Task details: Search the data for "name". Each line containing it is to be copied.

----------

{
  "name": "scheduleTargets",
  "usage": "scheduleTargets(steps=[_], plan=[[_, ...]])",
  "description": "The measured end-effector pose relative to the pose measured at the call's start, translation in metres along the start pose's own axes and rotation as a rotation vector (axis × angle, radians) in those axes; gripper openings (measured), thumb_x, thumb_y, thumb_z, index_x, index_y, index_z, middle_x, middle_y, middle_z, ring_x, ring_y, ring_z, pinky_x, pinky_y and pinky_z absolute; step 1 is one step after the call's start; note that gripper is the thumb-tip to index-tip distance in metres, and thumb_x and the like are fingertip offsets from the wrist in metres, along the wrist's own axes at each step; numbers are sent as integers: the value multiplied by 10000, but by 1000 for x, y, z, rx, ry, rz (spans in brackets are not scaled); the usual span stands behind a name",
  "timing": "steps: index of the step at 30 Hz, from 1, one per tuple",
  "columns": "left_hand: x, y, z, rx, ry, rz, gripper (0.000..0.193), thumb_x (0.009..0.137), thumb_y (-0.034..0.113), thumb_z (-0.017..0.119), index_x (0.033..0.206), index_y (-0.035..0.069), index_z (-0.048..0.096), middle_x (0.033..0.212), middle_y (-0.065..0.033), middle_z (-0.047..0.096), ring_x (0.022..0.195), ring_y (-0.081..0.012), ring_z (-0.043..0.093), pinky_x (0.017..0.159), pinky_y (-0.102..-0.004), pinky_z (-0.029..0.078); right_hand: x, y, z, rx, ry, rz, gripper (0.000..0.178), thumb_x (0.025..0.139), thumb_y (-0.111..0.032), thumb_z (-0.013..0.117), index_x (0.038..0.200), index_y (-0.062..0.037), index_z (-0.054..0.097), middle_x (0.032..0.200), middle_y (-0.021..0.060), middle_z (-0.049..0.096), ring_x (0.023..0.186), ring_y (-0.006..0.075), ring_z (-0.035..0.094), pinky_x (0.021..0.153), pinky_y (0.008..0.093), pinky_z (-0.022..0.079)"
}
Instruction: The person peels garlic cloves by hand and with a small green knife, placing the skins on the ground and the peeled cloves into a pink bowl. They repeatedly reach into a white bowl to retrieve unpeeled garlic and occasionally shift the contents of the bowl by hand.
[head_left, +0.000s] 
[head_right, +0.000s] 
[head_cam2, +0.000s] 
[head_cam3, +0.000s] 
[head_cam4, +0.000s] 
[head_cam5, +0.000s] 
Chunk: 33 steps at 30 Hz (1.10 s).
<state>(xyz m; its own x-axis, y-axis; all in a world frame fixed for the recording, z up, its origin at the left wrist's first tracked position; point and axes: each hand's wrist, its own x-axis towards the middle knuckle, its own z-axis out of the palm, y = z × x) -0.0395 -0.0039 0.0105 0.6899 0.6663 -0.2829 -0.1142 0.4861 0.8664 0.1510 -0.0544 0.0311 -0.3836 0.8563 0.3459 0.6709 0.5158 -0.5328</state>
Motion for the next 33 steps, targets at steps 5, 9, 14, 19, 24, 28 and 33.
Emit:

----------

Exercise output:
  "name": "scheduleTargets",
  "description": "The measured end-effector pose relative to the pose measured at the call's start, translation in metres along the start pose's own axes and rotation as a rotation vector (axis × angle, radians) in those axes; gripper openings (measured), thumb_x, thumb_y, thumb_z, index_x, index_y, index_z, middle_x, middle_y, middle_z, ring_x, ring_y, ring_z, pinky_x, pinky_y and pinky_z absolute; step 1 is one step after the call's start; note that gripper is the thumb-tip to index-tip distance in metres, and thumb_x and the like are fingertip offsets from the wrist in metres, along the wrist's own axes at each step; numbers are sent as integers: the value multiplied by 10000, but by 1000 for x, y, z, rx, ry, rz (spans in brackets are not scaled); the usual span stands behind a name",

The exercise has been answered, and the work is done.